ยง The smallest implementation of reverse mode AD (autograd) ever:

{-# LANGUAGE GeneralizedNewtypeDeriving #-}
import qualified Data.Map.Strict as M

-- | This file can be copy-pasted and will run!

-- | Symbols
type Sym = String
-- | Environments
type E a = M.Map Sym a
-- | Newtype to represent deriative values
type F = Float
newtype Der = Der { under :: F } deriving(Show, Num)

infixl 7 !#
-- | We are indexing the map at a "hash" (Sym)
(!#) :: E a -> Sym -> a
(!#) = (M.!)

-- | A node in the computation graph
data Node =
  Node { name :: Sym -- ^ Name of the node
       , ins :: [Node] -- ^ inputs to the node
       , out :: E F -> F -- ^ output of the node
       , der :: (E F, E (Sym -> Der))
                  -> Sym -> Der -- ^ derivative wrt to a name
       }

-- | @ looks like a "circle", which is a node. So we are indexing the map
-- at a node.
(!@) :: E a -> Node -> a
(!@) e node = e M.! (name node)

-- | Given the current environments of values and derivatives, compute
-- | The new value and derivative for a node.
run_ :: (E F, E (Sym -> Der)) -> Node -> (E F, E (Sym -> Der))
run_ ein (Node name ins out der) =
  let (e', ed') = foldl run_ ein ins -- run all the inputs
      v = out e' -- compute the output
      dv = der (e', ed') -- and the derivative
  in (M.insert name v e', M.insert name dv ed')  -- and insert them

-- | Run the program given a node
run :: E F -> Node -> (E F, E (Sym -> Der))
run e n = run_ (e, mempty) n

-- | Let's build nodes
nconst :: Sym -> F -> Node
nconst n f = Node n [] (\_ -> f) (\_ _ -> 0)

-- | Variable
nvar :: Sym -> Node
nvar n = Node n [] (!# n) (\_ n' -> if n == n' then 1 else 0)

-- | binary operation
nbinop :: (F -> F -> F)  -- ^ output computation from inputs
 -> (F -> Der -> F -> Der -> Der) -- ^ derivative computation from outputs
 -> Sym -- ^ Name
 -> (Node, Node) -- ^ input nodes
 -> Node
nbinop f df n (in1, in2) =
  Node { name = n
       , ins = [in1, in2]
       , out = \e -> f (e !# name in1) (e !# name in2)
       , der = \(e, ed) n' ->
                 let (name1, name2) = (name in1, name in2)
                     (v1, v2) = (e !# name1, e !# name2)
                     (dv1, dv2) = (ed !# name1 $ n', ed !# name2 $ n')
                     in df v1 dv1 v2 dv2
       }

nadd :: Sym -> (Node, Node) -> Node
nadd = nbinop (+) (\v dv v' dv' -> dv + dv')

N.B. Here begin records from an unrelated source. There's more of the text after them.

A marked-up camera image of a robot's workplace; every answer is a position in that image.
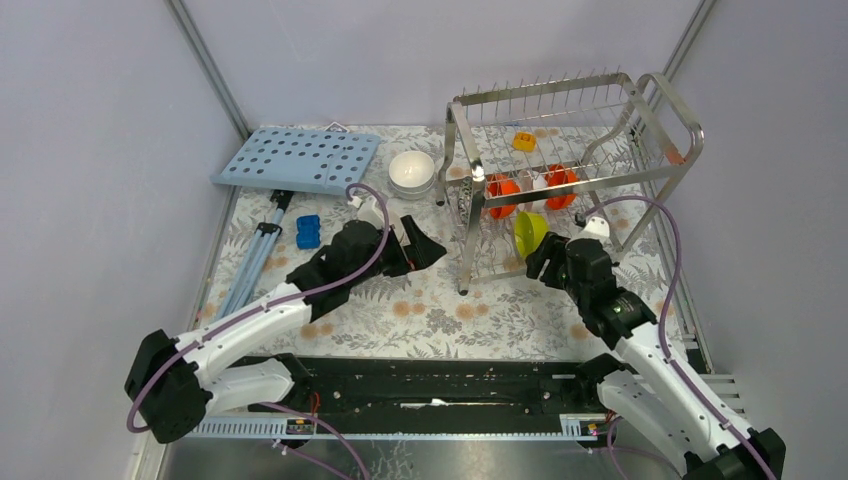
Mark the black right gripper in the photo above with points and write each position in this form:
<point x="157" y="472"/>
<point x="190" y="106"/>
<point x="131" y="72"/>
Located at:
<point x="550" y="246"/>

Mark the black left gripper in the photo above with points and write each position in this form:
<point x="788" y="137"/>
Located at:
<point x="421" y="252"/>

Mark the lime green bowl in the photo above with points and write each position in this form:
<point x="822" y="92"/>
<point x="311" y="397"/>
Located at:
<point x="529" y="231"/>

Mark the white bowl front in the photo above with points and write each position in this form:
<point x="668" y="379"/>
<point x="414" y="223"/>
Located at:
<point x="414" y="192"/>

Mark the stainless steel dish rack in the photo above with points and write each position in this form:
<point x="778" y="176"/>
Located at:
<point x="599" y="135"/>

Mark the beige bowl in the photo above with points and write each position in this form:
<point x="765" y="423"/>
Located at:
<point x="397" y="226"/>

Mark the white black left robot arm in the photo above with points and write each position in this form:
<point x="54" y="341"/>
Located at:
<point x="175" y="382"/>

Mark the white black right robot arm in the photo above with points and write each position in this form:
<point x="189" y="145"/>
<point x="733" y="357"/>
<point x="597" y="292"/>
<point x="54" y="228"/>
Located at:
<point x="644" y="381"/>

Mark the white pink bowl in rack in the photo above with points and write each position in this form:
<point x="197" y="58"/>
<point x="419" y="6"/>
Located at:
<point x="530" y="181"/>

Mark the leopard pattern bowl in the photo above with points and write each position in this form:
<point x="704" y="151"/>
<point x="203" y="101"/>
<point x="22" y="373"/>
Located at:
<point x="464" y="194"/>

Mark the orange bowl lower front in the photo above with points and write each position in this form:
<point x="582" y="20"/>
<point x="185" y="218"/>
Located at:
<point x="499" y="185"/>

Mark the floral table mat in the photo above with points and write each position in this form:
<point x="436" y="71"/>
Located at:
<point x="422" y="315"/>

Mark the small yellow cup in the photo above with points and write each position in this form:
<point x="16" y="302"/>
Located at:
<point x="524" y="142"/>

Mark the blue toy block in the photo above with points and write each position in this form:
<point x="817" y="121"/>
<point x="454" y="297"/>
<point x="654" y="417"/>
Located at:
<point x="308" y="234"/>

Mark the blue perforated tray stand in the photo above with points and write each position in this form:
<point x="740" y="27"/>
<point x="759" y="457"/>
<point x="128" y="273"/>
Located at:
<point x="288" y="161"/>

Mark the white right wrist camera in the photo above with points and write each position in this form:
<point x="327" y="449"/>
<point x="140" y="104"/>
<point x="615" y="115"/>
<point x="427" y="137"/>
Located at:
<point x="596" y="228"/>

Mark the white slotted cable duct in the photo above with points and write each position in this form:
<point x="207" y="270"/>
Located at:
<point x="282" y="428"/>

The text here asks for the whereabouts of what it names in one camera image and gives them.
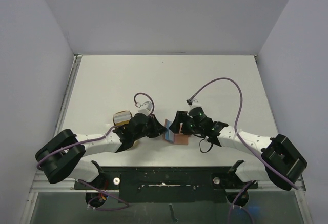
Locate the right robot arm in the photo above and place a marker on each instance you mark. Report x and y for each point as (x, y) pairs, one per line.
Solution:
(283, 163)

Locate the wooden card tray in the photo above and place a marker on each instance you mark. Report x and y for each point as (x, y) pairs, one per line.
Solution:
(126, 137)

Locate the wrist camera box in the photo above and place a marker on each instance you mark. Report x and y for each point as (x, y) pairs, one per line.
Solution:
(144, 108)
(193, 103)

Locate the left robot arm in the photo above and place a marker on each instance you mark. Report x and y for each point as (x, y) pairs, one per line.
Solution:
(64, 155)

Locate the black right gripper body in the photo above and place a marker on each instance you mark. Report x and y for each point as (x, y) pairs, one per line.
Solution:
(183, 122)

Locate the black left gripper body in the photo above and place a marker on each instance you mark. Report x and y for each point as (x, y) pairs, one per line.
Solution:
(138, 135)

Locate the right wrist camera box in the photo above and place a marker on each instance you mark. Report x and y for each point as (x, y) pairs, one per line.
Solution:
(193, 103)

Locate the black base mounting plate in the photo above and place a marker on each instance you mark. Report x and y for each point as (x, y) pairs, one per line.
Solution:
(169, 184)

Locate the tan leather card holder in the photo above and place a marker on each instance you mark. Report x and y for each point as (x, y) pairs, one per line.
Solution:
(172, 138)

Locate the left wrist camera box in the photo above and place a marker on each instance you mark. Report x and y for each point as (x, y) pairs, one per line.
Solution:
(144, 108)

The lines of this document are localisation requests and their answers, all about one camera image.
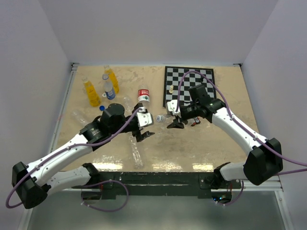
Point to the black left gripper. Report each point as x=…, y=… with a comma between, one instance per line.
x=141, y=137

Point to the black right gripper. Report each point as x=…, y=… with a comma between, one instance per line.
x=176, y=124

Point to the clear bottle white cap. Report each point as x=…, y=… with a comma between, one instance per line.
x=167, y=119

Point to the yellow tea bottle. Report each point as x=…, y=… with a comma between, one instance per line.
x=110, y=72

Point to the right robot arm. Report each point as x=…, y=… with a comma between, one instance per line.
x=263, y=155

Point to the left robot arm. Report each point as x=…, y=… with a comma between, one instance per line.
x=35, y=181

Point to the clear crushed bottle middle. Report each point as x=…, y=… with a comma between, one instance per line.
x=128, y=105

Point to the red label clear bottle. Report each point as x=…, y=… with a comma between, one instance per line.
x=144, y=95

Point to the long clear crushed bottle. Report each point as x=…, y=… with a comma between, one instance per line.
x=135, y=153

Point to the clear bottle far left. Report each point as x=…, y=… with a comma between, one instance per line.
x=79, y=117

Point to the cartoon fridge magnet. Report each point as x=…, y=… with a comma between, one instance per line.
x=196, y=121

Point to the white chess piece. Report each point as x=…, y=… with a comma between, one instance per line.
x=171, y=90

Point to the black white chessboard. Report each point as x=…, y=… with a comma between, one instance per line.
x=173, y=76

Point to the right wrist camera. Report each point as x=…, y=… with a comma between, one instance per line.
x=172, y=108

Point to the black base frame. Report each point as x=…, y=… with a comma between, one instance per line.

nmul :: Sym -> (Node, Node) -> Node
nmul = nbinop (*) (\v (Der dv) v' (Der dv') -> Der $ (v*dv') + (v'*dv))

main :: IO ()
main = do
  let x = nvar "x" :: Node
  let y = nvar "y"
  let xsq = nmul "xsq" (x, x)
  let ten = nconst "10" 10
  let xsq_plus_10 = nadd "xsq_plus_10" (xsq, ten)
  let xsq_plus_10_plus_y = nadd "xsq_plus_10_plus_y"  (xsq_plus_10, y)
  let (e, de) = run (M.fromList $ [("x", 2.0), ("y", 3.0)]) xsq_plus_10_plus_y
  putStrLn $ show e
  putStrLn $ show $ de !@ xsq_plus_10_plus_y $ "x"
  putStrLn $ show $ de !@ xsq_plus_10_plus_y $ "y"
Yeah, in ~80 lines of code, you can basically build an autograd engine. Isn't haskell so rad?